The trick to getting line numbers right is to remember that the lines of the source file start at one (the first line in the file is line one) and functions are numbered starting at one also. When you add them up, you get one too many ones, so you must then subtract one to get the right line number.
typedef struct {
union {
char e_name[E_SYMNMLEN];
struct {
unsigned long e_zeroes;
unsigned long e_offset;
} e;
} e;
unsigned long e_value;
short e_scnum;
unsigned short e_type;
unsigned char e_sclass;
unsigned char e_numaux;
} SYMENT;
The symbol table is probably one of the most complex parts of the COFF object, mostly because there are so many symbol types. The symbol table has entries for all symbols and meta-symbols, including public, static, external, section, and debugging symbols.
Symbol
|
Value
|
Meaning
|
---|---|---|
N_UNDEF | 0 | An undefined (extern) symbol |
N_ABS | -1 | An absolute symbol (e_value is a constant, not an address) |
N_DEBUG | -2 | A debugging symbol |
Type
|
Bits
|
Meaning
|
---|---|---|
T_NULL | ---- 0000 | No symbol |
T_VOID | ---- 0001 | void function argument (not used) |
T_CHAR | ---- 0010 | character |
T_SHORT | ---- 0011 | short integer |
T_INT | ---- 0100 | integer |
T_LONG | ---- 0101 | long integer |
T_FLOAT | ---- 0110 | floating point |
T_DOUBLE | ---- 0111 | double precision float |
T_STRUCT | ---- 1000 | structure |
T_UNION | ---- 1001 | union |
T_ENUM | ---- 1010 | enumeration |
T_MOE | ---- 1011 | member of enumeration |
T_UCHAR | ---- 1100 | unsigned character |
T_USHORT | ---- 1101 | unsigned short |
T_UINT | ---- 1110 | unsigned integer |
T_ULONG | ---- 1111 | unsigned long |
T_LNGDBL | ---1 0000 | long double (special case bit pattern) |
DT_NON | --00 ---- | No derived type |
DT_PTR | --01 ---- | pointer to T |
DT_FCN | --10 ---- | function returning T |
DT_ARY | --11 ---- | array of T |
The BTYPE(x) macro extracts the base type from e_type.
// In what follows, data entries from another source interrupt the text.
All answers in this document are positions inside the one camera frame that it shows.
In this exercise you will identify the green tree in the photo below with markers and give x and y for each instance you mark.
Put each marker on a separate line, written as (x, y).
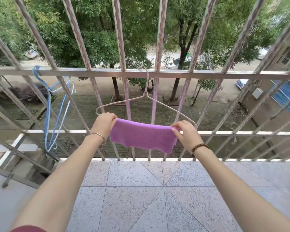
(104, 33)
(183, 26)

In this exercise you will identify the person's right forearm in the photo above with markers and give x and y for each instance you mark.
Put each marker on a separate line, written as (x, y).
(234, 188)

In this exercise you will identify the person's right hand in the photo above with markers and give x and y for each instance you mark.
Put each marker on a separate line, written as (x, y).
(188, 136)

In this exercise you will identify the pile of dry branches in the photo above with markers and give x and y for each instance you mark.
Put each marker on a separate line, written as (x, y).
(26, 93)

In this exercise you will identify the purple towel cloth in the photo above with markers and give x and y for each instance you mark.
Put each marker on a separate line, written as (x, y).
(142, 135)

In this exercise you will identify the white wall box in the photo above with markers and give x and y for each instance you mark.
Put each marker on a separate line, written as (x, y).
(257, 93)

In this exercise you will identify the grey apartment building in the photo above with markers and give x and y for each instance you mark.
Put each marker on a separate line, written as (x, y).
(275, 111)

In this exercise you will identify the white parked car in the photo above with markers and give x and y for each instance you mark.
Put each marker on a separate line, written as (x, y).
(241, 83)
(262, 53)
(30, 53)

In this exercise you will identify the blue clothes hanger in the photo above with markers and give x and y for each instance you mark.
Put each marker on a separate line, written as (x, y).
(47, 118)

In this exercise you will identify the person's left forearm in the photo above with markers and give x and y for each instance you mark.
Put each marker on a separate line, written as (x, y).
(60, 181)

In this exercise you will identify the person's left hand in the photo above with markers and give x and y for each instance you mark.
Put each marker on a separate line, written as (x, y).
(102, 125)

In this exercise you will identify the metal balcony railing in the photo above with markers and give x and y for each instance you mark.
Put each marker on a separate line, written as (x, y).
(207, 75)

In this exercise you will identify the white clothes hanger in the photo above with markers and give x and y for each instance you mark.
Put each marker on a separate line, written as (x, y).
(74, 86)

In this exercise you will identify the person's left fingers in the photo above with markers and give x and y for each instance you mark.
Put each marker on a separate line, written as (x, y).
(111, 117)

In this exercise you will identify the dark red garment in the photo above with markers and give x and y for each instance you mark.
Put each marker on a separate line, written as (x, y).
(29, 229)

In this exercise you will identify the dark parked car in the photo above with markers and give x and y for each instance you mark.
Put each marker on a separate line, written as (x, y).
(175, 62)

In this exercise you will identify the person's right thumb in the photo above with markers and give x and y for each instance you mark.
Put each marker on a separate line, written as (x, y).
(176, 129)
Note that all DT_* must be shifted by N_BTSHIFT to get actual values, as in:
e_type = base + derived << N_BTSHIFT;There are also macros ISPTR, ISFCN, and ISARY that test the upper bits for the derived type.
Class
|
Value
|
Meaning
|
---|---|---|
C_NULL | 0 | No entry |
C_AUTO | 1 | Automatic variable |
C_EXT | 2 | External (public) symbol - this covers globals and externs |
C_STAT | 3 | static (private) symbol |
C_REG | 4 | register variable |
C_EXTDEF | 5 | External definition |
C_LABEL | 6 | label |
C_ULABEL | 7 | undefined label |
C_MOS | 8 | member of structure |
C_ARG | 9 | function argument |
C_STRTAG | 10 | structure tag |
C_MOU | 11 | member of union |
C_UNTAG | 12 | union tag |
C_TPDEF | 13 | type definition |
C_USTATIC | 14 | undefined static |
C_ENTAG | 15 | enumaration tag |
C_MOE | 16 | member of enumeration |
C_REGPARM | 17 | register parameter |
C_FIELD | 18 | bit field |
C_AUTOARG | 19 | auto argument |
C_LASTENT | 20 | dummy entry (end of block) |
C_BLOCK | 100 | ".bb" or ".eb" - beginning or end of block |
C_FCN | 101 | ".bf" or ".ef" - beginning or end of function |
C_EOS | 102 | end of structure |
C_FILE | 103 | file name |
C_LINE | 104 | line number, reformatted as symbol |
C_ALIAS | 105 | duplicate tag |
C_HIDDEN | 106 | ext symbol in dmert public lib |
C_EFCN | 255 | physical end of function |
SClass
|
Meaning of the Value
|
---|---|
C_AUTO C_ARG |
Address of the variable, relative to %ebp |
C_EXT C_STAT others |
The address of the symbol |
C_REG | The register number assigned to this variable |
C_MOS | Offset of the member from the beginning of the structure |
C_MOE | The value of this enum member |
C_FIELD | The mask for this field |
C_EOS | size of struct/union/enum |
The string table contains the names of symbols that are too long to inline in the symbol table. To read the string table, position the file pointer just after the symbol table (usually, you read the strings right after you read the symbols anyway), and read four bytes as one 32-bit little endian integer. Allocate this much memory. Set the first four bytes of the memory to zero, and read the remainder of the string table (length-4) into the remainder of the memory (ptr+4). A code sample would look like this:
int i;
char *s;
read(fd, &i, 4);
s = (char *)malloc(i);
memset(s, 0, 4);
read(fd, s+4, i-4);
All references to strings in this table are offsets from the beginning of this memory block. Note that offsets of zero are legal and will result in a zero-length string because of those four zeros you put at the beginning (where the length used to be).